目光在房间里面扫了一圈,并没有看见言络本人,“言络?”
听见熟悉的声音,正在浴桶中闭目养神的言络瞬间回神,有些不自然地开口,“你……你怎么过来了?”他还以为是君铭给他送药过来。
那双似囊括了天下所有风景的绝美流目之中闪过一丝恼怒之色,君铭和苜尧两个人在干什么,明明知道自己在沐浴居然还让她进来。
“我来看看你。”风清持回答,直接顺着声音而去。
当越过屏风之后,风清持身体彻底僵在了原地,目光微愣地看着面前的一切。
言络坐在浴桶之中,两只手慵懒随意地搭在木桶之上,白皙如雪的肌肤隐隐有光泽流动,直至腰际的墨发被尽数打湿,顺着双肩后背铺在水面之上,宛如妖娆的墨色水藻。那张倾城绝代的如玉容颜,在风清持进来的时候也彻底僵住,如被墨色氤氲的绝美眸子带了几分尴尬与不自然,脸上极快地闪过一丝绯红,一直延续到脖颈和耳根。
风清持也有几分不自然,她没有想到自己进来会见到这么香艳的一幕,脸色微微一红,“你继续,我先出去了!”语速极快地掷出一句话,然后瞬间退了下去。

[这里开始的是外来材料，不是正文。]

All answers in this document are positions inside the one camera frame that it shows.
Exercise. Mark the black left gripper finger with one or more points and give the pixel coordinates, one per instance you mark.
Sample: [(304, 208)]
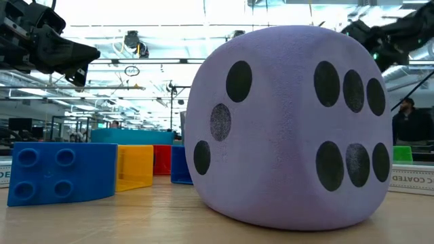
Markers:
[(79, 78), (64, 54)]

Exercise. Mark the blue curved brick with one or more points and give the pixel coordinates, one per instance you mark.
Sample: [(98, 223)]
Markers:
[(88, 176)]

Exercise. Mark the yellow brick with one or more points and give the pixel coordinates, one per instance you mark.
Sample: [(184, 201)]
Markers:
[(135, 166)]

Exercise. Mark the red brick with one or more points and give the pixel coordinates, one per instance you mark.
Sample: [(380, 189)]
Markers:
[(162, 159)]

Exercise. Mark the card box teal print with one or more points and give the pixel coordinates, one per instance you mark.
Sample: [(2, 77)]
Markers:
[(5, 179)]

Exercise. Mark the purple foam die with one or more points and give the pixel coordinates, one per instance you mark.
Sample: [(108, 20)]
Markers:
[(281, 135)]

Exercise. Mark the green square brick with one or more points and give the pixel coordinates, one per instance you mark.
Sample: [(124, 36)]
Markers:
[(403, 154)]

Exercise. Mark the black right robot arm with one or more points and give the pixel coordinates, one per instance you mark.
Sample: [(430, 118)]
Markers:
[(393, 40)]

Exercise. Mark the person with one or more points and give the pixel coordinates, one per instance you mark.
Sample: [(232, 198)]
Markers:
[(412, 125), (115, 124)]

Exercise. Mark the black ceiling device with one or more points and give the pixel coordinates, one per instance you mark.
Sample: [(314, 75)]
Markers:
[(132, 39)]

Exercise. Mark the black monitor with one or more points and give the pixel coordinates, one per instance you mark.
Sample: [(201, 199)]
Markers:
[(20, 124)]

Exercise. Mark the teal plastic bin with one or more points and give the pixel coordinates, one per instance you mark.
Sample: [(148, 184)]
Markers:
[(132, 137)]

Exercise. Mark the black stand pole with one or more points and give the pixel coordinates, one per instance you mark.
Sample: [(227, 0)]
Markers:
[(171, 108)]

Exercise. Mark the plain white card box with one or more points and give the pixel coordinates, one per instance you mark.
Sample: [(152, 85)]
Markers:
[(412, 179)]

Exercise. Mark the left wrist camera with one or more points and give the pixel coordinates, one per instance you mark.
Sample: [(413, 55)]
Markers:
[(47, 17)]

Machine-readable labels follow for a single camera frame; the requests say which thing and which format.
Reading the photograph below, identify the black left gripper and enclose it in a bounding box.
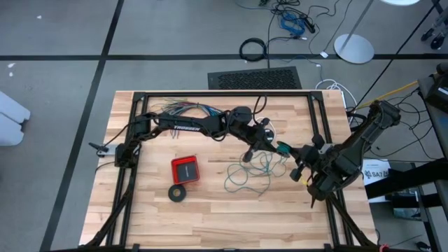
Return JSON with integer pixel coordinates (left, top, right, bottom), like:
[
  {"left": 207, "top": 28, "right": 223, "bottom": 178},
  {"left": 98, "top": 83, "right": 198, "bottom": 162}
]
[{"left": 244, "top": 118, "right": 283, "bottom": 155}]

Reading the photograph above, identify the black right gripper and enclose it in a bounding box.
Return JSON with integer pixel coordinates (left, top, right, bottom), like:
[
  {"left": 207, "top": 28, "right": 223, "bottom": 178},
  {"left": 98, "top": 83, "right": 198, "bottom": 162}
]
[{"left": 287, "top": 134, "right": 326, "bottom": 169}]

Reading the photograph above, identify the green cord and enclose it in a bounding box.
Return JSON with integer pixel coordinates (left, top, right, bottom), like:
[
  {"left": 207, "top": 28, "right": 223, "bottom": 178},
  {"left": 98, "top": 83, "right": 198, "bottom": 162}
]
[{"left": 223, "top": 141, "right": 293, "bottom": 195}]

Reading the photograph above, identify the white paper sign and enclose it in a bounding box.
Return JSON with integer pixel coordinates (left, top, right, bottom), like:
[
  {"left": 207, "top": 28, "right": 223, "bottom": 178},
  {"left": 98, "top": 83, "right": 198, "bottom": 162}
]
[{"left": 358, "top": 159, "right": 392, "bottom": 204}]

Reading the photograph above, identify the red and black box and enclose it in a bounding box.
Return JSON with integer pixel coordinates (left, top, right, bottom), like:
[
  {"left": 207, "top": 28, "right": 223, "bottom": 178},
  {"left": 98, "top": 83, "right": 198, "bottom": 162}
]
[{"left": 170, "top": 155, "right": 201, "bottom": 186}]

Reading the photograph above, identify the black beam structure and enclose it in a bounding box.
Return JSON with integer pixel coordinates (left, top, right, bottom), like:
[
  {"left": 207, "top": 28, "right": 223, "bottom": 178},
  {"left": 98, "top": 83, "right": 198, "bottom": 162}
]
[{"left": 363, "top": 159, "right": 448, "bottom": 252}]

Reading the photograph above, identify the yellow floor strip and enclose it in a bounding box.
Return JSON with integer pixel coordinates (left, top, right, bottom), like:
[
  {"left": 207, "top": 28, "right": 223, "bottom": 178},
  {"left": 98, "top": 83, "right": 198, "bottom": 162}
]
[{"left": 356, "top": 80, "right": 419, "bottom": 109}]

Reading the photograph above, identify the black tape roll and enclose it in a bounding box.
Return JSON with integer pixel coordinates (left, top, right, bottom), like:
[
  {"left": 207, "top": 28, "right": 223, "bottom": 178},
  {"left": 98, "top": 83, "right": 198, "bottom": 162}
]
[{"left": 167, "top": 183, "right": 188, "bottom": 203}]

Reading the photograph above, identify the grey round-base stand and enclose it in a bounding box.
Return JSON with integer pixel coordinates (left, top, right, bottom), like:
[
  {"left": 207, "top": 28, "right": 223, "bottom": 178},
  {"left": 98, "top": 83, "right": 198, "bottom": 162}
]
[{"left": 333, "top": 0, "right": 375, "bottom": 65}]

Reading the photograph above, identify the black power strip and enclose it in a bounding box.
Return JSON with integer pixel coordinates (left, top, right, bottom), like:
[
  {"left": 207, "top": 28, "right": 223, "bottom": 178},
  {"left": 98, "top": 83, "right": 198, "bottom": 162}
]
[{"left": 302, "top": 17, "right": 317, "bottom": 35}]

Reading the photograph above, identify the black thin pole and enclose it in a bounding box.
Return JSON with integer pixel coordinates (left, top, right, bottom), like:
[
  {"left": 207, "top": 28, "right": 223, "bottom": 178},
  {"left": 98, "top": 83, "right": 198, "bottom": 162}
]
[{"left": 349, "top": 1, "right": 438, "bottom": 113}]

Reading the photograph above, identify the black equipment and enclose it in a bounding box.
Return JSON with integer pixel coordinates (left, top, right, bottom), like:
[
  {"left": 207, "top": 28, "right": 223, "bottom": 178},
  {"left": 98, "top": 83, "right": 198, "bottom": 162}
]
[{"left": 418, "top": 62, "right": 448, "bottom": 116}]

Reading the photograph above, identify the black wheeled base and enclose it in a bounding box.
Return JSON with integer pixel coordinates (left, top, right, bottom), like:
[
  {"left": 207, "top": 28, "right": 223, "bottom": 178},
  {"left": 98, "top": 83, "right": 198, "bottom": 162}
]
[{"left": 421, "top": 19, "right": 448, "bottom": 50}]

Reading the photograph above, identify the white foam block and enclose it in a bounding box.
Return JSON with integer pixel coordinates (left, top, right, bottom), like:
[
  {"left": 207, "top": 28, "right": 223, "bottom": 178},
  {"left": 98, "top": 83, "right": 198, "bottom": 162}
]
[{"left": 0, "top": 90, "right": 32, "bottom": 147}]

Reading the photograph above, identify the white floor cable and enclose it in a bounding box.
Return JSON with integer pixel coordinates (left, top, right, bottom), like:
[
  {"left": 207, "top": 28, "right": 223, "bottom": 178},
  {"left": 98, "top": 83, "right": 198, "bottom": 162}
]
[{"left": 314, "top": 78, "right": 358, "bottom": 109}]

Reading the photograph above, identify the multicoloured wire bundle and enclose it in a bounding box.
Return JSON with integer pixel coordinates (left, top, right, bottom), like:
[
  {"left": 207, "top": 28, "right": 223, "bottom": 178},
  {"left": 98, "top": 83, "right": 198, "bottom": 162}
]
[{"left": 153, "top": 97, "right": 225, "bottom": 118}]

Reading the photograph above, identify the black coiled cable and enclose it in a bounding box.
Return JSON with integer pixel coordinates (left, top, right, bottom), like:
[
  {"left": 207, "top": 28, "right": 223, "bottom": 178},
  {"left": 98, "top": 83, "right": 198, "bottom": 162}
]
[{"left": 239, "top": 37, "right": 269, "bottom": 63}]

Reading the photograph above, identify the black floor cable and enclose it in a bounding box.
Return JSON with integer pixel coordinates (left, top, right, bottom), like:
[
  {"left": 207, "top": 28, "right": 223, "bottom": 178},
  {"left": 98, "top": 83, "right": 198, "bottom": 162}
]
[{"left": 258, "top": 0, "right": 346, "bottom": 69}]

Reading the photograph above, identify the blue floor cable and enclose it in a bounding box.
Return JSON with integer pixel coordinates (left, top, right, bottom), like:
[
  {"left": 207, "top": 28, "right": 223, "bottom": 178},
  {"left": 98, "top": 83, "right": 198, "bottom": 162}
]
[{"left": 279, "top": 12, "right": 307, "bottom": 36}]

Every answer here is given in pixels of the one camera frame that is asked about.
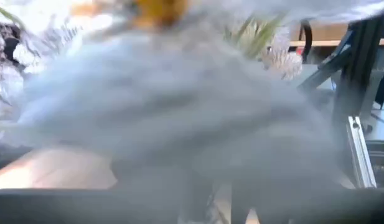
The brown cardboard box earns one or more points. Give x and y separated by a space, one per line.
328 31

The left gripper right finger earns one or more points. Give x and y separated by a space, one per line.
319 207

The black metal table frame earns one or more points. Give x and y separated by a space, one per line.
359 62

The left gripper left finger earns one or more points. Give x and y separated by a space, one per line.
86 207

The silver metal bracket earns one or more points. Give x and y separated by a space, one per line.
361 155

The wooden shelf board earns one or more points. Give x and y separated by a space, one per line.
322 43

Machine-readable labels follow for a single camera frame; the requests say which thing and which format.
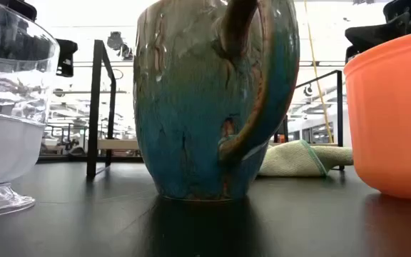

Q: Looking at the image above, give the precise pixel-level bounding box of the green microfiber cloth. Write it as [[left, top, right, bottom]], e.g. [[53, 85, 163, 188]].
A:
[[258, 139, 354, 178]]

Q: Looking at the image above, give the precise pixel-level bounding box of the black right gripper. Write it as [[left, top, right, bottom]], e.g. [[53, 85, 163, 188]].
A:
[[344, 0, 411, 64]]

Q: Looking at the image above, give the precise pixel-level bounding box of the ceiling mounted black camera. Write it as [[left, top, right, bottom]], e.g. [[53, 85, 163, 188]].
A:
[[106, 31, 135, 61]]

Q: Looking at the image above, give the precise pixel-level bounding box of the yellow cable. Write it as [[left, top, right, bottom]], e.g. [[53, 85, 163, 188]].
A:
[[303, 0, 335, 144]]

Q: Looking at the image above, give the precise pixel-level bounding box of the wooden shelf with black frame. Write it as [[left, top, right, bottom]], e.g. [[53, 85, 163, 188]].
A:
[[86, 39, 345, 178]]

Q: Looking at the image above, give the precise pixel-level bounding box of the orange plastic mug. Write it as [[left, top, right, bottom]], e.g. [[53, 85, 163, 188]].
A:
[[343, 28, 411, 203]]

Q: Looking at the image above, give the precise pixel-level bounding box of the teal brown glazed ceramic mug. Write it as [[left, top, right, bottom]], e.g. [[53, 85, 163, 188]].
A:
[[133, 0, 301, 202]]

听着风清持的话,言络一阵无语。继续,还有心情继续下去么?
迈开修长笔直的双腿,直接从浴桶里面缓步优雅地走了出来。
用放在屏风之上的软巾将身体擦干,然后极快地穿上衣服,耳根处的红晕却是一直未曾消退下去。
风清持离开房间之后,站在苑中的台阶之上,因为呼吸了清新空气脸上红晕渐渐消散,目光悠远清冷地看着远处天际一线的地方,深邃的凤眸中寒光极快地一闪而逝。
刚才进去的时候,她无意中看到了言络后肩处的伤痕。
眸子微微一沉,神色再次冷寂了几分。
“吱呀”一声,房门被打开。
言络着了一身雪青色的衣衫,清姿泺泺,玉颜绝色,绝美的眸子除了慵懒之外深处还有着一分不自然,削薄的唇微微勾起,对着风清持轻轻一笑。
风清持也不知道应该说些什么,看了一眼对方及腰的墨发湿哒哒的垂在身后,微微蹙眉,“你怎么不擦头发?”
言络微微一怔,这……似乎和以前的场景有些相似,只是当时这句话是他说的。
笑了笑,如实道:“我刚才忘记了!”
方才沐浴的时候她走了进来,他那里还记得擦干头发。
“你快点去将头发擦干吧!”看着顺着发梢淌下来的水珠几乎将言络的整个后背打湿,风清持催促道。
言络望着风清持,勾唇莞尔一笑,“你在担心我?”声音如沉积在析木之上的清雪在暖阳之下缓缓化开,甚至还带着几分桑雪的清冽气息。
风清持没有说话,只是默默地甩了对方一个大白眼,在对上言络如玉般慵懒浅然的灿烂容颜,风清持微微一愣,有些恍神。
待回过神来的时候,言络已经来带了她的面前,再次微微勾起唇角,在她耳边低低地开口,“我很开心。”说完之后直接转身,步履优雅的进了房间,留给风清持一个雪青色的颀长身影,长身玉立。
风清持微微蹙起眉头,没有说话,精致到如同墨画的眼眸闪过一丝狐疑之色。她确定自己刚才什么事情都没有说也没有做,所以言络的开心到底是从何而来?!
低头看了一眼手中的小瓷瓶,也抬步缓缓走进了房间。
言络正在用干净的软巾慢慢地擦拭头发,看着风清持握在手中的小瓷瓶,眉梢微微一挑,“君铭给你的?”
风清持点点头,“嗯,苜尧当时也在。”没有任何隐瞒地将苜尧一起出卖了。
“等一下去收拾他们!”言络淡淡地开口。
“对了,你怎么了?是上次碧倾云留下的伤?”风清持微微蹙起眉头,问。